The only thing to be a little wary of, until you get used to the hitch... Don't go by how the unit is riding, in regards to where the arrow meets the top half of the shock absorber, until you've gone some distance. The act of hooking up will cause an erroneous correlation until you've gone a few feet with the trailer and the system has settled onto the hitch. I think the first couple of weeks I used it, I was always having to adjust the air pressure; it would read too much when I hooked up, but, when I stopped a couple of hours later for a break, it was low... I learned to just hook up and go, stop at the entrance to the road (out of traffic naturally) and then look to see if it needed air or not. I have an air compressor with twin storage tanks in the front storage bay and can add air anytime. Turns out that I only need to adjust air with a big change in altitude or about once every 10 days or so to account for gradual leaks, probably at the valve; the rest of the time, by the time I get to the road out of the CG, it is reading just fine without any adjustments at all.

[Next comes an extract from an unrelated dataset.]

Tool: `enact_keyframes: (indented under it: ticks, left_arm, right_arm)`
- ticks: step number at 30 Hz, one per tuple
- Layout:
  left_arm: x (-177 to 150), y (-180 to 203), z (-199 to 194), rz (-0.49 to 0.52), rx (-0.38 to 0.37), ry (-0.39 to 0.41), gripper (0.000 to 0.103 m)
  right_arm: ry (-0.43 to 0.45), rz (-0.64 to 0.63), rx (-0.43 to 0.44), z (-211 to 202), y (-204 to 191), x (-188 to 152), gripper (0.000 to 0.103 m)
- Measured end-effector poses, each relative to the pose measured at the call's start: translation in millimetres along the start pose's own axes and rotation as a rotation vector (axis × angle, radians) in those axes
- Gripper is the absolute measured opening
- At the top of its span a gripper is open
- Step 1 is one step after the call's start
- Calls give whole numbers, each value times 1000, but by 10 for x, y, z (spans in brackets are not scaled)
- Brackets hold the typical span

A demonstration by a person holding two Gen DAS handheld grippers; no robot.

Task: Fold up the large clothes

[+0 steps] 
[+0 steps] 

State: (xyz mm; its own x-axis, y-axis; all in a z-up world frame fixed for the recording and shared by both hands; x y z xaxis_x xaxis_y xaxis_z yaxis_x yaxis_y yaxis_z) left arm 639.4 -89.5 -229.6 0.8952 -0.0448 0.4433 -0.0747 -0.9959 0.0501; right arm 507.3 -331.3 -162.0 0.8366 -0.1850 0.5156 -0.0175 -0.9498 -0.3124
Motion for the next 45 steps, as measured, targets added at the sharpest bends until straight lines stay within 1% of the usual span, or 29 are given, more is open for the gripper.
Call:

Whatever you do, don't ignore the grease fittings. You should give them one squirt (9 zerks) every thousand miles. I usually do them once a week. We go for 3 or 4 months at a time, several times a year, and Sunday is my check air, check propane, lube things that squeak, etc. day and I just added the zerks to that program. I have a rechargeable Lincoln grease gun that I use and it only takes about 2 minutes to get the gun out, squirt the zerks and put it away.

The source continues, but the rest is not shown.